Task requirements - Where a line has odd spacing or punctuation, keep it; transcribe all the entries exactly.

[Dataset items]
*** Begin section ***
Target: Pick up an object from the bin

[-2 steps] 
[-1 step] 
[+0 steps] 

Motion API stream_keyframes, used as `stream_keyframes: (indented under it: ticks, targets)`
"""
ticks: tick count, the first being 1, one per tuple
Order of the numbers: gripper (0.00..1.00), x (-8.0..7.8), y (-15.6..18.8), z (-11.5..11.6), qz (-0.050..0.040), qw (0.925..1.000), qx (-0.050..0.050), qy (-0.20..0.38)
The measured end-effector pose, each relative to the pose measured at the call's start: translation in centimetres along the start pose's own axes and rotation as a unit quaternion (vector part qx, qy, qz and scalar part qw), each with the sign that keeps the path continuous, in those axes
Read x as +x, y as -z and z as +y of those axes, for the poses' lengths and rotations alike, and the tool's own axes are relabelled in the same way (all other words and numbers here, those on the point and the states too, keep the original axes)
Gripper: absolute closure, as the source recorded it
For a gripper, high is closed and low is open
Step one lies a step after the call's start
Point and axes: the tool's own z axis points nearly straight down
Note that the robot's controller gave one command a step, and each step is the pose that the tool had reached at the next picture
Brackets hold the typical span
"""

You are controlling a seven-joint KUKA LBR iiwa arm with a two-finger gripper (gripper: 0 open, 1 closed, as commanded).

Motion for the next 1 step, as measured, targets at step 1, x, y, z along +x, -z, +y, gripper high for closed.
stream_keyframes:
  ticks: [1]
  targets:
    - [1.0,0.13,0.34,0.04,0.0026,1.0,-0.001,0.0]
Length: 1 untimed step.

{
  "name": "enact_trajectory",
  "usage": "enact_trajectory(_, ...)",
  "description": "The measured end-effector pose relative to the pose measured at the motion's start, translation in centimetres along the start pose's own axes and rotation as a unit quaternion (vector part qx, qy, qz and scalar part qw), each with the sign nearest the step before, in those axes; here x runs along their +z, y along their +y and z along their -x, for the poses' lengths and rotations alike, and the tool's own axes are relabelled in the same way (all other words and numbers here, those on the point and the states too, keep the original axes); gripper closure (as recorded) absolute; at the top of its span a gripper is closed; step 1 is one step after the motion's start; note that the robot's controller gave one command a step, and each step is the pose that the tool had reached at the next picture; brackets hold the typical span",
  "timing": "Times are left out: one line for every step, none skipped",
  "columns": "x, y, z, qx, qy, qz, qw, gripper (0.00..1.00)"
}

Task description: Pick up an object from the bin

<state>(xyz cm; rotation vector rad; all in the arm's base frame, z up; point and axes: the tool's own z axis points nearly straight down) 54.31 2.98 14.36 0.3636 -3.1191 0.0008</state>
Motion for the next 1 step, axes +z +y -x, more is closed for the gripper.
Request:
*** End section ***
Expected answer -
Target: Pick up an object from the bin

[-2 steps] 
[-1 step] 
[+0 steps] 

Motion API stream_keyframes, used as `stream_keyframes: (indented under it: ticks, targets)`
"""
ticks: tick count, the first being 1, one per tuple
Order of the numbers: gripper (0.00..1.00), x (-8.0..7.8), y (-15.6..18.8), z (-11.5..11.6), qz (-0.050..0.040), qw (0.925..1.000), qx (-0.050..0.050), qy (-0.20..0.38)
The measured end-effector pose, each relative to the pose measured at the call's start: translation in centimetres along the start pose's own axes and rotation as a unit quaternion (vector part qx, qy, qz and scalar part qw), each with the sign that keeps the path continuous, in those axes
Read x as +x, y as -z and z as +y of those axes, for the poses' lengths and rotations alike, and the tool's own axes are relabelled in the same way (all other words and numbers here, those on the point and the states too, keep the original axes)
Gripper: absolute closure, as the source recorded it
For a gripper, high is closed and low is open
Step one lies a step after the call's start
Point and axes: the tool's own z axis points nearly straight down
Note that the robot's controller gave one command a step, and each step is the pose that the tool had reached at the next picture
Brackets hold the typical span
"""

You are controlling a seven-joint KUKA LBR iiwa arm with a two-finger gripper (gripper: 0 open, 1 closed, as commanded).

Motion for the next 1 step, as measured, targets at step 1, x, y, z along +x, -z, +y, gripper high for closed.
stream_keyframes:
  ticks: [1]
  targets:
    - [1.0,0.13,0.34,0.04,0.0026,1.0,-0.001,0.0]
Length: 1 untimed step.

{
  "name": "enact_trajectory",
  "usage": "enact_trajectory(_, ...)",
  "description": "The measured end-effector pose relative to the pose measured at the motion's start, translation in centimetres along the start pose's own axes and rotation as a unit quaternion (vector part qx, qy, qz and scalar part qw), each with the sign nearest the step before, in those axes; here x runs along their +z, y along their +y and z along their -x, for the poses' lengths and rotations alike, and the tool's own axes are relabelled in the same way (all other words and numbers here, those on the point and the states too, keep the original axes); gripper closure (as recorded) absolute; at the top of its span a gripper is closed; step 1 is one step after the motion's start; note that the robot's controller gave one command a step, and each step is the pose that the tool had reached at the next picture; brackets hold the typical span",
  "timing": "Times are left out: one line for every step, none skipped",
  "columns": "x, y, z, qx, qy, qz, qw, gripper (0.00..1.00)"
}

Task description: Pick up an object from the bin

<state>(xyz cm; rotation vector rad; all in the arm's base frame, z up; point and axes: the tool's own z axis points nearly straight down) 54.31 2.98 14.36 0.3636 -3.1191 0.0008</state>
Motion for the next 1 step, axes +z +y -x, more is closed for the gripper.
Request:

The full output has been given.